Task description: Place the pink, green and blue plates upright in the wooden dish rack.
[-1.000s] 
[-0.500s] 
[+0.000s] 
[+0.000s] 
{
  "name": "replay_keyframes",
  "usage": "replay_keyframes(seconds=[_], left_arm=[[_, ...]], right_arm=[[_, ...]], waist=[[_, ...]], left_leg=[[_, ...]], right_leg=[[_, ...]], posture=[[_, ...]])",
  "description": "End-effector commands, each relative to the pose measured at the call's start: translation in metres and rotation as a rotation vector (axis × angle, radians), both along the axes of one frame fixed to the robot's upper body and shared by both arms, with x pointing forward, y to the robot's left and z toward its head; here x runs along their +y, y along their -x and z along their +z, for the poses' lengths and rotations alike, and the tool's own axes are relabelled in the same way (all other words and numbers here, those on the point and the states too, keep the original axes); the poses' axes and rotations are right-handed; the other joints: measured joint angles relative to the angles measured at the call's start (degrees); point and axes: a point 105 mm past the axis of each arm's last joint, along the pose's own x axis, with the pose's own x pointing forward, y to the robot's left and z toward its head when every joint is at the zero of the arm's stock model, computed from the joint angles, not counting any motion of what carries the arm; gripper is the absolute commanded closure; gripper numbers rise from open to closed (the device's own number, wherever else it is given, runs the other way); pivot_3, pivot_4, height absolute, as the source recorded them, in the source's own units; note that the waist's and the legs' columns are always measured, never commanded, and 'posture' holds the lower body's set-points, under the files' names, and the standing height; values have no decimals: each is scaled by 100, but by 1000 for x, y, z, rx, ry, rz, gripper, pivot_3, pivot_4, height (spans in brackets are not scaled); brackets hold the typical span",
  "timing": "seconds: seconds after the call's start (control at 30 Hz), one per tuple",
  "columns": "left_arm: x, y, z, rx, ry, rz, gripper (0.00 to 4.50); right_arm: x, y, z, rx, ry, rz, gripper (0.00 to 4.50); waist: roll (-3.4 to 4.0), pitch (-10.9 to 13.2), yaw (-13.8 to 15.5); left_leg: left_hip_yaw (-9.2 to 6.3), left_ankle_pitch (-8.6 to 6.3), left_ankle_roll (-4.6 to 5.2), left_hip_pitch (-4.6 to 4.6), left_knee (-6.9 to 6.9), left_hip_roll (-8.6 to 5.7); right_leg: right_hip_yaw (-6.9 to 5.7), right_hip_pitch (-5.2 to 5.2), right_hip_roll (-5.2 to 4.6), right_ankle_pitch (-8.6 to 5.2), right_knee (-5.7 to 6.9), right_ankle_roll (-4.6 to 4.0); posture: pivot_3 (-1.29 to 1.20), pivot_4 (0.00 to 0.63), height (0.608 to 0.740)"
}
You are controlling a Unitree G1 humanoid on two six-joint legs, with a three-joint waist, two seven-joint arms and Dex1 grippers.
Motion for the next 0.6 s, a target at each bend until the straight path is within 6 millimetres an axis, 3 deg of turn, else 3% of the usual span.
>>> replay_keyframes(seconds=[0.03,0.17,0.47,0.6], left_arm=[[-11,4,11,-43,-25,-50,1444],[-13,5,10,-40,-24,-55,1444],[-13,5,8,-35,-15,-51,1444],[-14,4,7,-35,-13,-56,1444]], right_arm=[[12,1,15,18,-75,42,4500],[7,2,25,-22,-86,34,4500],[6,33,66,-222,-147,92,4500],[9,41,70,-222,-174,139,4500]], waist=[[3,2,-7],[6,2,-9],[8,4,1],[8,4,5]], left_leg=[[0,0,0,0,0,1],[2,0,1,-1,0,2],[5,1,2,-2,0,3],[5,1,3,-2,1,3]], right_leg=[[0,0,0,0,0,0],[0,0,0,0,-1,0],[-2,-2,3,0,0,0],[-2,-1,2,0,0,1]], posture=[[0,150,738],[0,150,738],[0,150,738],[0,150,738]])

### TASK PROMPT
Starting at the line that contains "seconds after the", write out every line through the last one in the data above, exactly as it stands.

### OUTPUT FOR THIS TASK
  "timing": "seconds: seconds after the call's start (control at 30 Hz), one per tuple",
  "columns": "left_arm: x, y, z, rx, ry, rz, gripper (0.00 to 4.50); right_arm: x, y, z, rx, ry, rz, gripper (0.00 to 4.50); waist: roll (-3.4 to 4.0), pitch (-10.9 to 13.2), yaw (-13.8 to 15.5); left_leg: left_hip_yaw (-9.2 to 6.3), left_ankle_pitch (-8.6 to 6.3), left_ankle_roll (-4.6 to 5.2), left_hip_pitch (-4.6 to 4.6), left_knee (-6.9 to 6.9), left_hip_roll (-8.6 to 5.7); right_leg: right_hip_yaw (-6.9 to 5.7), right_hip_pitch (-5.2 to 5.2), right_hip_roll (-5.2 to 4.6), right_ankle_pitch (-8.6 to 5.2), right_knee (-5.7 to 6.9), right_ankle_roll (-4.6 to 4.0); posture: pivot_3 (-1.29 to 1.20), pivot_4 (0.00 to 0.63), height (0.608 to 0.740)"
}
You are controlling a Unitree G1 humanoid on two six-joint legs, with a three-joint waist, two seven-joint arms and Dex1 grippers.
Motion for the next 0.6 s, a target at each bend until the straight path is within 6 millimetres an axis, 3 deg of turn, else 3% of the usual span.
>>> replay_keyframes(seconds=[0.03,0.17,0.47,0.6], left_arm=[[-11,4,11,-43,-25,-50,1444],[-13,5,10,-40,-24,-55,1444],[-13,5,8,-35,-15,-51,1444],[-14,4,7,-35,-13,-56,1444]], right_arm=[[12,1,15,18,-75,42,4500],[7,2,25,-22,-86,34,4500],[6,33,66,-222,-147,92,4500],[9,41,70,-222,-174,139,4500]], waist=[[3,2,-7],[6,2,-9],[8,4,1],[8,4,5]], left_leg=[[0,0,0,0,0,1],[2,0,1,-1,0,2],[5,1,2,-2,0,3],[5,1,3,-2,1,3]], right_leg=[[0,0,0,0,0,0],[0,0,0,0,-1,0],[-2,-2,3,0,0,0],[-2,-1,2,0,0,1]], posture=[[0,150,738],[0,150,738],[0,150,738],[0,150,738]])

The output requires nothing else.